Analysis of δ15N and δ18O to identify nitrate sources and transformations in Songhua River, Northeast China

- NO3− and DON were the major nitrogenous compounds in Songhua Rivers.
- Low contents and isotopic values of nitrate found in rivers covering forest.
- The nitrogen mass balance and isotopic proof confirm denitrification occurring.
- Point pollution should be managed first in the rivers, Northeast China.

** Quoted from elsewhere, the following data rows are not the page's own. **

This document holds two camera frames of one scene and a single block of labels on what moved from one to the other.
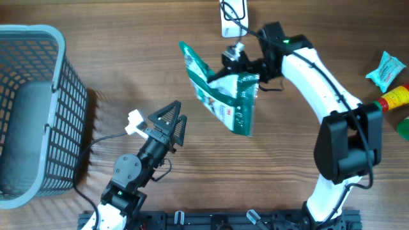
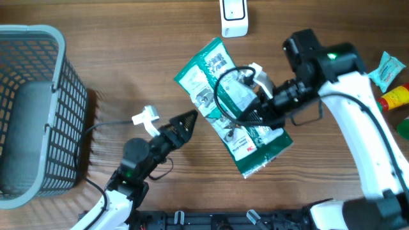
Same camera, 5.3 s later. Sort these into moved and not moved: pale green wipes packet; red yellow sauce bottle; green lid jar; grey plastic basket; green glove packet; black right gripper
Moved: green glove packet; black right gripper
Not moved: red yellow sauce bottle; pale green wipes packet; grey plastic basket; green lid jar
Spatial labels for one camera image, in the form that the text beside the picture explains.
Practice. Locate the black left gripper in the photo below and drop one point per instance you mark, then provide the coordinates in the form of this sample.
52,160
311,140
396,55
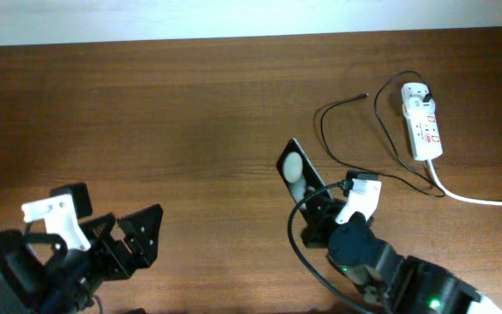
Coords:
143,242

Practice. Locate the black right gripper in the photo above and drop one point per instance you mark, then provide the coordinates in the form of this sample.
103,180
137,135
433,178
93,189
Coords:
321,219

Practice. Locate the black Galaxy flip phone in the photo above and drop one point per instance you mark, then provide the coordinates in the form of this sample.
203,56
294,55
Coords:
301,178

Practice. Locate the white power strip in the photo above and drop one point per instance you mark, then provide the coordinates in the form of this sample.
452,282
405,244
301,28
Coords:
425,140

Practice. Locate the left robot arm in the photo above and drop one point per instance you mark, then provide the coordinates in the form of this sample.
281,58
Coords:
40,273

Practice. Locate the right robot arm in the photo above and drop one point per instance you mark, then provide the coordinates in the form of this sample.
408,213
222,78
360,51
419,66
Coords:
386,279

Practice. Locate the white USB charger adapter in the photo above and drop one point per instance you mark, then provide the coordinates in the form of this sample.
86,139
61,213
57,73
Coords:
417,96

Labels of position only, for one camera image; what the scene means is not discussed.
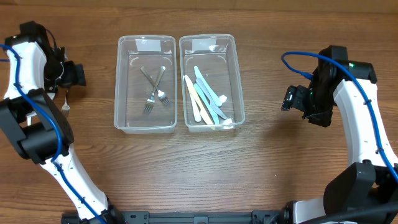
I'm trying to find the black handled metal fork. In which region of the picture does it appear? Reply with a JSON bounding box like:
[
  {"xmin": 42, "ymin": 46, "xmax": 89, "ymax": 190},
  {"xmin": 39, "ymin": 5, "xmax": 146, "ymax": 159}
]
[{"xmin": 61, "ymin": 88, "xmax": 70, "ymax": 118}]

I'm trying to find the long metal fork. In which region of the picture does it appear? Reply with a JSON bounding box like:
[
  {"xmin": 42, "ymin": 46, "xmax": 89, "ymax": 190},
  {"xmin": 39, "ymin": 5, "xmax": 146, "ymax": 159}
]
[{"xmin": 142, "ymin": 65, "xmax": 167, "ymax": 115}]

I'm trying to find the white plastic knife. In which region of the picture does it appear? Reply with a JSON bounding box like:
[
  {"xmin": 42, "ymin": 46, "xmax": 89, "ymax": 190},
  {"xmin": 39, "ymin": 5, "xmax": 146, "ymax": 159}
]
[
  {"xmin": 183, "ymin": 75, "xmax": 201, "ymax": 123},
  {"xmin": 194, "ymin": 66, "xmax": 222, "ymax": 107},
  {"xmin": 196, "ymin": 78, "xmax": 227, "ymax": 119}
]

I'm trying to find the short metal fork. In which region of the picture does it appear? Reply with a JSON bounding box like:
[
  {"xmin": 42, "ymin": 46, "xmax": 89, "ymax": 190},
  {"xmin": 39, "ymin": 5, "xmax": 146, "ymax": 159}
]
[{"xmin": 140, "ymin": 66, "xmax": 172, "ymax": 106}]

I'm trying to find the cream yellow plastic knife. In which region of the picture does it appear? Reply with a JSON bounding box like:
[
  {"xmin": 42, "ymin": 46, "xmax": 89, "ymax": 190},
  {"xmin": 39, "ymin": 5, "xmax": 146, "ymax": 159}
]
[{"xmin": 183, "ymin": 75, "xmax": 216, "ymax": 133}]

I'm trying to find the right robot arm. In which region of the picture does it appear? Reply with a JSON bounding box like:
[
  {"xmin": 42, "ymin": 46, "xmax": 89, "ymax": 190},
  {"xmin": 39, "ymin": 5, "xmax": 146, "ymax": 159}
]
[{"xmin": 279, "ymin": 45, "xmax": 397, "ymax": 223}]

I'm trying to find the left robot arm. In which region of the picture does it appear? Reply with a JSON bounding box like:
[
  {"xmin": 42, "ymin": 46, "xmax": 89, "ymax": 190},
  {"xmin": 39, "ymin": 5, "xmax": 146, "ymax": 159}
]
[{"xmin": 1, "ymin": 21, "xmax": 125, "ymax": 223}]

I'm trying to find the left clear plastic container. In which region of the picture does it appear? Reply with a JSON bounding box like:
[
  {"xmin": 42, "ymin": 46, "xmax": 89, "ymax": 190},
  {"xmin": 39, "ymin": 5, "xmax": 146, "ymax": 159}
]
[{"xmin": 114, "ymin": 35, "xmax": 177, "ymax": 134}]

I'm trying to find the clear plastic container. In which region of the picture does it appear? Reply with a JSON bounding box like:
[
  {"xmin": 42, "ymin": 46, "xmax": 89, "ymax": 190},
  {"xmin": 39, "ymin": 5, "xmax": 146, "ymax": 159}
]
[
  {"xmin": 114, "ymin": 35, "xmax": 177, "ymax": 134},
  {"xmin": 179, "ymin": 34, "xmax": 245, "ymax": 132}
]

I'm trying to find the right clear plastic container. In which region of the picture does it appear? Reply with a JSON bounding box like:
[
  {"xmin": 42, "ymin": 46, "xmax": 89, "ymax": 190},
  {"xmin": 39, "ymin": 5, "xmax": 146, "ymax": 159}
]
[{"xmin": 179, "ymin": 34, "xmax": 245, "ymax": 132}]

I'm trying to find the light blue plastic knife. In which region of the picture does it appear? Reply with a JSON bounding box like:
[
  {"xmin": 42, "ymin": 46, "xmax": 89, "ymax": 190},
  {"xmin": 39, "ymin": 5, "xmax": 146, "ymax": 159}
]
[{"xmin": 193, "ymin": 83, "xmax": 220, "ymax": 124}]

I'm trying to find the left blue cable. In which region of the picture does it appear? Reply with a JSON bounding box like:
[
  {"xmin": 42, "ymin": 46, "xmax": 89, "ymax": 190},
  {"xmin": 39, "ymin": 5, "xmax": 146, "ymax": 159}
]
[{"xmin": 0, "ymin": 43, "xmax": 108, "ymax": 224}]

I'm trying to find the blue cable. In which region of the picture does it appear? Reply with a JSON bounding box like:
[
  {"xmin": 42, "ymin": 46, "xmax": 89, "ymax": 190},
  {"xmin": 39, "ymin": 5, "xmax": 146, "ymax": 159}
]
[
  {"xmin": 0, "ymin": 43, "xmax": 108, "ymax": 224},
  {"xmin": 280, "ymin": 50, "xmax": 398, "ymax": 184}
]

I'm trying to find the right blue cable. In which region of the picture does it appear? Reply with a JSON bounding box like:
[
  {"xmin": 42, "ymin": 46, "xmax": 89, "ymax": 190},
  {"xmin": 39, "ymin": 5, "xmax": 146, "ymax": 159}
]
[{"xmin": 280, "ymin": 50, "xmax": 398, "ymax": 184}]

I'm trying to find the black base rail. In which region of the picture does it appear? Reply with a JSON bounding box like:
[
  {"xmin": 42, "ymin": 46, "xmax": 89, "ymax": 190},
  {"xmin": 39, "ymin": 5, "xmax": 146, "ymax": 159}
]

SummaryTo understand the sources and transformations of nitrate in the Songhua River basin, which is one of seven largest river basins in China, the concentration of dissolved nitrogenous species, nitrogen and oxygen isotopes of NO3−, nitrogen isotopes of NH4+, and stable isotopes of water were determined in this study. Low NO3− concentrations and a high dissolved organic nitrogen/total dissolved nitrogen ratio (DON/TDN) were observed in the Nen River and other rivers originating from the mountains, which are covered by forest. NO3− and DON were the major nitrogenous compounds in aquatic systems, accounting for the TDN being about 90% during high flow season and about 85% during low flow season, respectively. The nitrogen efflux for the entire basin was estimated to be approximately 1.17 × 105 tons/yr, which represents an annual N output of 0.21 ton/(km2 yr). The majority of the δ18O-NO3− values were between −4‰ and 4‰, reflecting nitrification. During the high flow season, the isotopic compositions of NO3− and the water chemistry suggest that NO3− in the Nen River was mainly derived from soil organic nitrogen (SON), whereas NO3− in the Songhua River originated from organic nitrogen, nitrogenous fertilizers and sewage waters. NO3− in the low flow season samples generally originates from SON and sewage waters. Moreover, the calculated loss of nitrate via the mass budget in rivers, together with isotopic values and water chemistry confirm that denitrification occurs during the high flow season, especially in the Songhua River. This study suggests that the mass calculation and isotopic proof provide a better understanding for riverine N budget and biogeochemical processes.